Aus der Linksallianz wird eine feste Organisation

  • Von Anke Stefan, Athen
  • Lesedauer: ca. 2.0 Min.

Nach dem Wahlerfolg im Juni steckt das Linksbündnis SYRIZA mitten im Parteibildungsprozess. Er wird vom wachsenden Elend für die griechische Bevölkerung überschattet.

»SYRIZA, das bist du!« steht auf den Plakaten der griechischen Linksallianz, die derzeit überall im Land zu sehen sind. Die bei den Parlamentswahlen im Sommer von 4,6 auf 27 Prozent und damit zur größten Oppositionspartei aufgestiegene Linksallianz hat in den letzten Monaten etwa 550 offene Versammlungen im ganzen Land veranstaltet, um ihren neuen Wählern die Möglichkeit zu geben, die Politik von SYRIZA mitzugestalten.

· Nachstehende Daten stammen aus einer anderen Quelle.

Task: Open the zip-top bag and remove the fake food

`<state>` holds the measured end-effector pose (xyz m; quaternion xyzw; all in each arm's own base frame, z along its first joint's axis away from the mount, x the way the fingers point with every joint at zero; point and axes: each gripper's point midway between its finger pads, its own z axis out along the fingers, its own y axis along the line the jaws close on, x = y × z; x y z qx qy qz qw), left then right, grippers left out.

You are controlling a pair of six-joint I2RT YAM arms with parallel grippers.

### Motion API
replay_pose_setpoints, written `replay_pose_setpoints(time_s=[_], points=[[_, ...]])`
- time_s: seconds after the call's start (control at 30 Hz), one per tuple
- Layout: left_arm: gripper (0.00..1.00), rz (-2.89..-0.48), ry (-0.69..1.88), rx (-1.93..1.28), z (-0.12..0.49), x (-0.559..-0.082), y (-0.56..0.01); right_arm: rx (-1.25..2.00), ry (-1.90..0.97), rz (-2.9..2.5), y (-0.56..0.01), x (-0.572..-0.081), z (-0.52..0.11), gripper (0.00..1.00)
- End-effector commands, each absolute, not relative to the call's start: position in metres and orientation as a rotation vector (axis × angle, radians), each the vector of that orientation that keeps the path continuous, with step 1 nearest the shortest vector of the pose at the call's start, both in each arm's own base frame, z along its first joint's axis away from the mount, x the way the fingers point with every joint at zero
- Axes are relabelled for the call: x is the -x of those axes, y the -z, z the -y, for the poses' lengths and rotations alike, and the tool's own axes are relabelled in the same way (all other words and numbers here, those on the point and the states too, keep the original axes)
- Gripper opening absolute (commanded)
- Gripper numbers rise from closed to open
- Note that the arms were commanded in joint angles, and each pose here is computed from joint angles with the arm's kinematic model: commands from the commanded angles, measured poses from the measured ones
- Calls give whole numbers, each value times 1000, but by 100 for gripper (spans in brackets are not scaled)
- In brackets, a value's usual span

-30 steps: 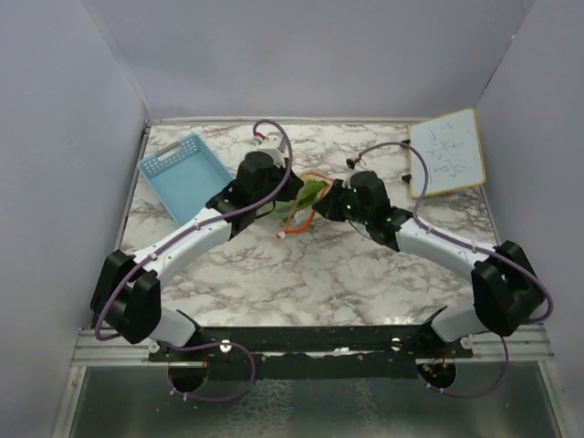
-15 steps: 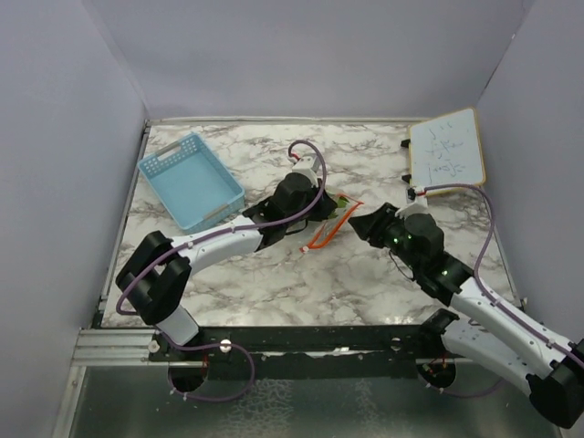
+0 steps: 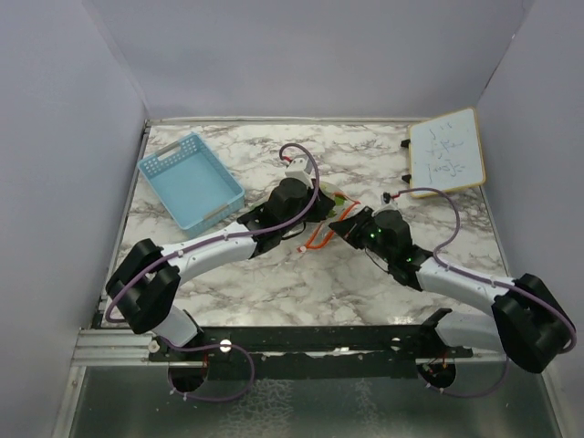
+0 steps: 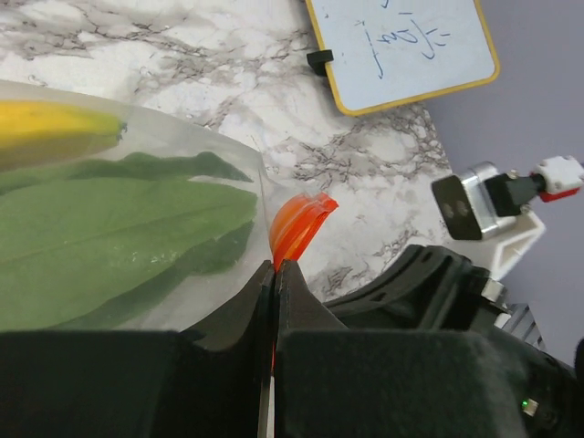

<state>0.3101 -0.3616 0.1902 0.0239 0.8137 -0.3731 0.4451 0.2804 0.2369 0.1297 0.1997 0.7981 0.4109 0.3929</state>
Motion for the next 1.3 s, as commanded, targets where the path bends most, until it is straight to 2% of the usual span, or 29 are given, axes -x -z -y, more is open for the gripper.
replay_pose_setpoints(time_s=[0.0, 0.37, 0.4, 0.43, 0.53, 0.6, 0.7, 0.87, 1.17, 1.23, 1.27], points=[[0, -1956, 928, -62, 360, -307, -209, -510, -1213, -1923, -160, -297, -263, 2], [0, -1958, 914, -99, 363, -304, -206, -519, -1293, -1901, -165, -303, -277, 2], [0, -1954, 919, -107, 364, -302, -208, -526, -1292, -1889, -166, -305, -276, 5], [0, -1952, 922, -113, 364, -301, -209, -525, -1280, -1881, -165, -307, -275, 12], [0, -1944, 945, -124, 366, -296, -214, -556, -1231, -1904, -155, -314, -274, 44], [0, -1940, 954, -123, 367, -294, -217, -576, -1213, -1920, -147, -318, -274, 61], [0, -1927, 958, -119, 365, -293, -223, -590, -1229, -1948, -136, -320, -280, 74], [0, -1917, 969, -127, 364, -290, -230, -607, -1257, -1934, -131, -327, -287, 78], [0, -1920, 985, -142, 368, -278, -230, -673, -1231, -1931, -117, -350, -290, 79], [0, -1922, 983, -143, 367, -275, -229, -684, -1214, -1933, -113, -354, -289, 75], [0, -1923, 980, -143, 367, -274, -228, -692, -1204, -1936, -111, -355, -288, 68]])
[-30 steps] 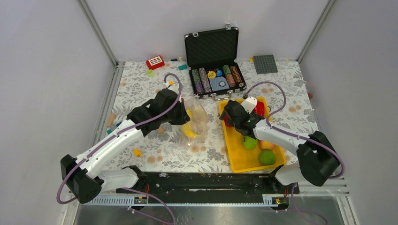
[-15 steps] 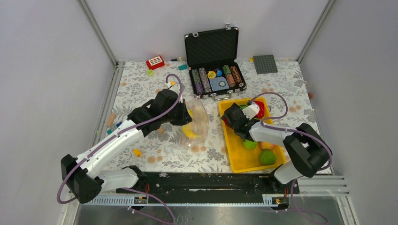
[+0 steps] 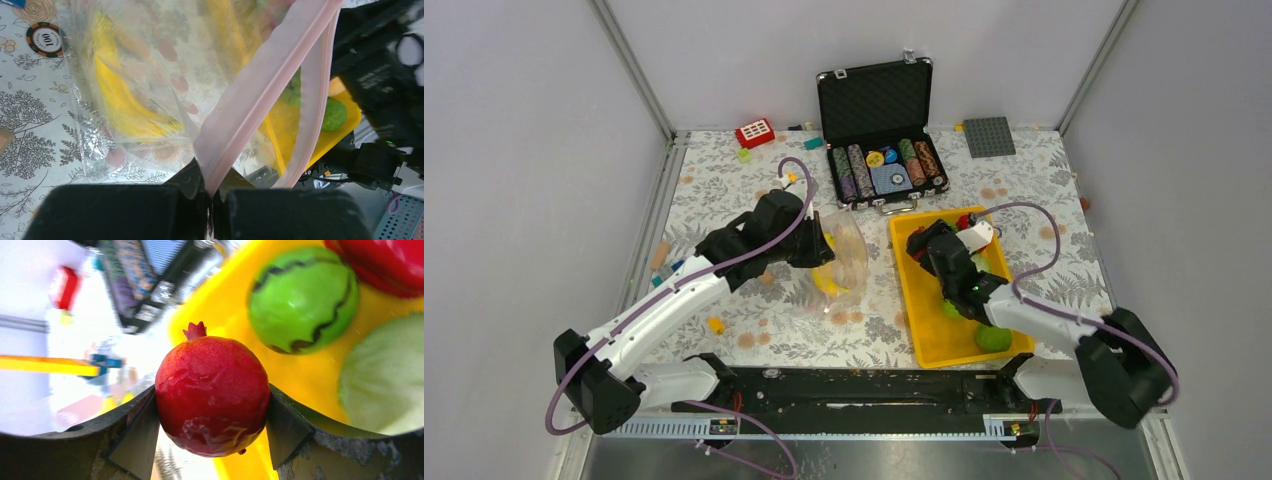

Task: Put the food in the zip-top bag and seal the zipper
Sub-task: Pick up the fake fruit from the bin, then place the fake fruit in the zipper food storage bag.

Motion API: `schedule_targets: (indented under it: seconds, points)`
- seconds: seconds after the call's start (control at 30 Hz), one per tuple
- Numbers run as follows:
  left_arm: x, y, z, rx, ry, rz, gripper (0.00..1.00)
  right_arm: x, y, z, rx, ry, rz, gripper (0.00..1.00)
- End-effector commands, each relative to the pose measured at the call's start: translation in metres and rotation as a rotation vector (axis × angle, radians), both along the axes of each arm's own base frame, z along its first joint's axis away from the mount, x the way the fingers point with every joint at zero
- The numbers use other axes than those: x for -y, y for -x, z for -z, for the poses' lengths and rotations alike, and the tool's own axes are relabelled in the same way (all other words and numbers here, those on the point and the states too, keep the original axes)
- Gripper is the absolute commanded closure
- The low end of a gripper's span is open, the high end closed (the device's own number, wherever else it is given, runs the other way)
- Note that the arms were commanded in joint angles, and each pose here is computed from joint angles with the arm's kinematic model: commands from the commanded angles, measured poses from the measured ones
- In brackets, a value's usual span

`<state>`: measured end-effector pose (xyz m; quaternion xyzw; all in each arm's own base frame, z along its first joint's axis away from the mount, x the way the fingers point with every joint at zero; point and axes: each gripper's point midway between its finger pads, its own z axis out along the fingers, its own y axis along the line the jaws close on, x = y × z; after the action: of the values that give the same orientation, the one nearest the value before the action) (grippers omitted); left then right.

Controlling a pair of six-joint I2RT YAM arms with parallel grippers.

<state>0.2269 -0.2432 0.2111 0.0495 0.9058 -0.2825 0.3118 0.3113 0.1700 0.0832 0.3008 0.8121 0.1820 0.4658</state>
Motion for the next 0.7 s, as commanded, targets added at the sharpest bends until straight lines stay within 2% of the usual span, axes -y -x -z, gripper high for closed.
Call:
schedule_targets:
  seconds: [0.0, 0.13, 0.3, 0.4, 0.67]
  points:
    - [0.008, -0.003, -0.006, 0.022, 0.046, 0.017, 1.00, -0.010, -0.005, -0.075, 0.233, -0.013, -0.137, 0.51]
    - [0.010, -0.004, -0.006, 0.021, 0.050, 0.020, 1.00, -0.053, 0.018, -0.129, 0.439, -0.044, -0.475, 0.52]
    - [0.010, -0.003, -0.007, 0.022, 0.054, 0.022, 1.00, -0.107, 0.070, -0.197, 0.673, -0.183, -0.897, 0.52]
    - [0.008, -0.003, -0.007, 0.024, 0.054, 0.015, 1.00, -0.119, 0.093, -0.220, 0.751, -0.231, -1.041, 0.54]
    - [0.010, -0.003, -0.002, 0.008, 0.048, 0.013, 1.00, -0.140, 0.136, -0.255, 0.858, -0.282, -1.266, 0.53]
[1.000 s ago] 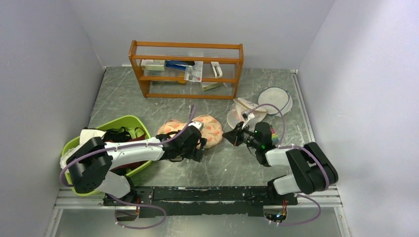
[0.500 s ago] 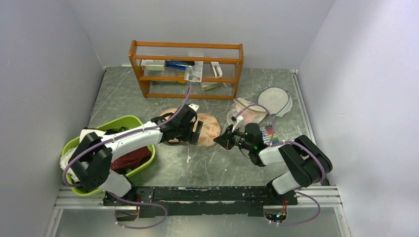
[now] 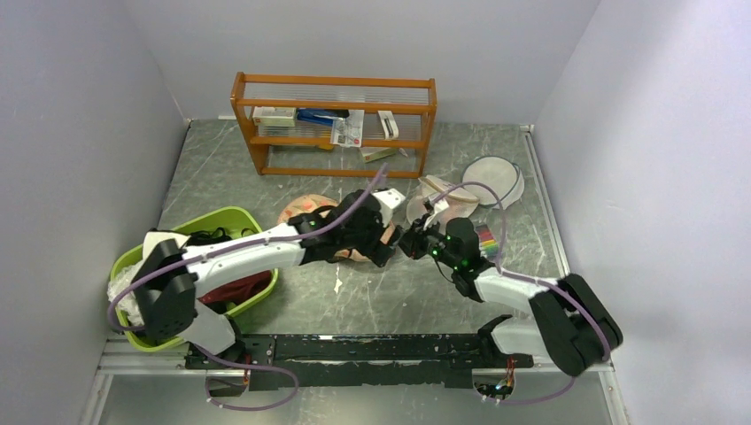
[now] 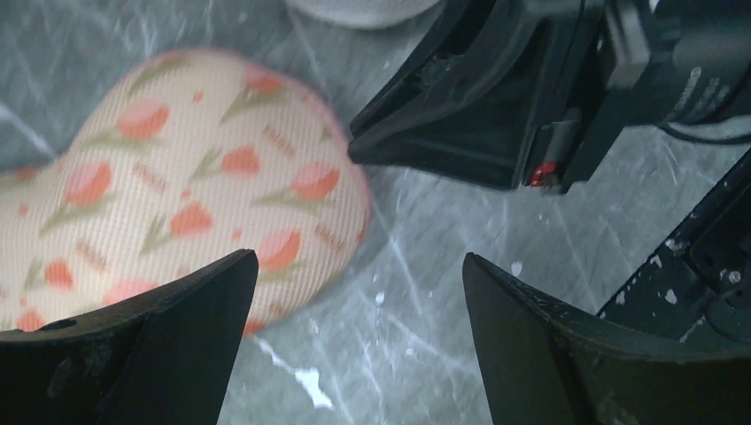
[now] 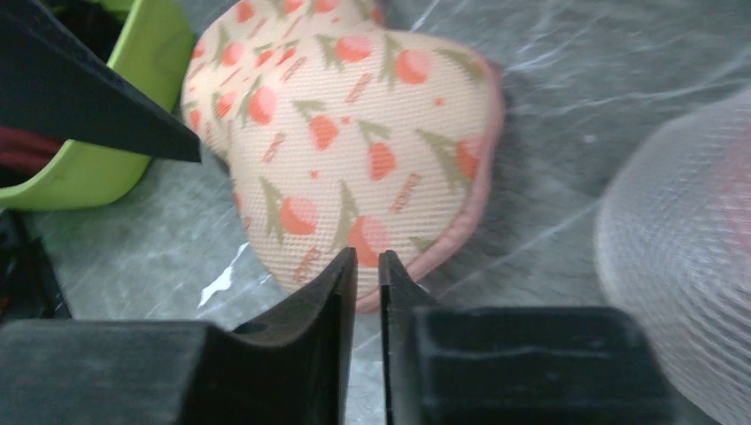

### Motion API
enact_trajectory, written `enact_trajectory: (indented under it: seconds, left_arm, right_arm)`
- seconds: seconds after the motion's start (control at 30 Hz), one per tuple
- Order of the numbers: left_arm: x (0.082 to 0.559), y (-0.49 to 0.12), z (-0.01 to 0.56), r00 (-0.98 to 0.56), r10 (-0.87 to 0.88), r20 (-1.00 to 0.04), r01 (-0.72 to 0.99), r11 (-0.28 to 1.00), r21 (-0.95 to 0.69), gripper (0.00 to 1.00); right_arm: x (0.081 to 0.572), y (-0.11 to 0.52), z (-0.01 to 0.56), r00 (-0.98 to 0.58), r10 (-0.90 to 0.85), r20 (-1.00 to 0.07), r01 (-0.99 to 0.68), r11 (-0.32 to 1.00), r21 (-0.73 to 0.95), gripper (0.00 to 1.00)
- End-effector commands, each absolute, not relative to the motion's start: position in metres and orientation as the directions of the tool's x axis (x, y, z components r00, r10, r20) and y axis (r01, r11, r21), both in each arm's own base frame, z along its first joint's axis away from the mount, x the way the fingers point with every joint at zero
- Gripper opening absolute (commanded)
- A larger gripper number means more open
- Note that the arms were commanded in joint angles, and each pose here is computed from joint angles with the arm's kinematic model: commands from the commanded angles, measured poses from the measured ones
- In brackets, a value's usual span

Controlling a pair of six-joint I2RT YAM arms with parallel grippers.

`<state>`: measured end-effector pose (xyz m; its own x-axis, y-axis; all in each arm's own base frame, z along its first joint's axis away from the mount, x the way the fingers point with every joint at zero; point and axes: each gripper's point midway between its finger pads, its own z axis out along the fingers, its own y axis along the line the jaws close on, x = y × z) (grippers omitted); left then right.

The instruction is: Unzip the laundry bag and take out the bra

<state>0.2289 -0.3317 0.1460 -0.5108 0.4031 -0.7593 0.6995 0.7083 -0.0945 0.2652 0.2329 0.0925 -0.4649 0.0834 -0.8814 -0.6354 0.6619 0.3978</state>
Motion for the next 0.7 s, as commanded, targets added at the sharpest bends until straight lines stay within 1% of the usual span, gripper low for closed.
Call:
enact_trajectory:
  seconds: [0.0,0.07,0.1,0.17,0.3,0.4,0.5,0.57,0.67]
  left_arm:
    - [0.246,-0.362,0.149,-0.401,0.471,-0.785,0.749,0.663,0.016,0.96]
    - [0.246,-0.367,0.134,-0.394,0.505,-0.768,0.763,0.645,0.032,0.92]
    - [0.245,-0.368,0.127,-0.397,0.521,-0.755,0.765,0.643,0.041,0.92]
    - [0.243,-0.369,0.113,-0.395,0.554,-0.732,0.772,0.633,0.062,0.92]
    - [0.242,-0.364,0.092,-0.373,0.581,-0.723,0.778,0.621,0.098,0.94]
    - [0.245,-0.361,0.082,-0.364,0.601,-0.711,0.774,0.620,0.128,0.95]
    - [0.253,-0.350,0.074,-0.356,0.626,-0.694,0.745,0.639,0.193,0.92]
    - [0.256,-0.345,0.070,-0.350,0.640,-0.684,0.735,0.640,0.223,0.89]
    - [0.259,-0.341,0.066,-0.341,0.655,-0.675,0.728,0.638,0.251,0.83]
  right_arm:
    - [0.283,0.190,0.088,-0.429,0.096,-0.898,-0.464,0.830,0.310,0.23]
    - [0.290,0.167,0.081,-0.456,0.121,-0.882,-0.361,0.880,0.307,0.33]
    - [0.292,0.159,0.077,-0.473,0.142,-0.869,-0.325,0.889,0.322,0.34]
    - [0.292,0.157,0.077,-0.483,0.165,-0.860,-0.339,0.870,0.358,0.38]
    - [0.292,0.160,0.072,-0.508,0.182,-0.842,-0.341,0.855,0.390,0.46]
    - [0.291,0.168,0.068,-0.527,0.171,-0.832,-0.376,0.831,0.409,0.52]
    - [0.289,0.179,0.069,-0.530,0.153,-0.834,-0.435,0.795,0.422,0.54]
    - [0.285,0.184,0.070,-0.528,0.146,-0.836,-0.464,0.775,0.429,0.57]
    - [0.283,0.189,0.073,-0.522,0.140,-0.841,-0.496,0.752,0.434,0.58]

Denn das bisher aus einem guten Dutzend Einzelorganisationen und zahlreichen unabhängigen Personen bestehende Bündnis hat sich die Aufgabe der Umwandlung in eine »geeinte demokratische Partei ihrer Mitglieder« gestellt.

Die Grundsteine dafür sollen auf einer griechenlandweiten Tagung am ersten Dezemberwochenende gelegt werden, an der Delegierte der alten und der neuen Mitglieder teilnehmen. Im Frühjahr soll der erste Kongress der neuen Partei stattfinden.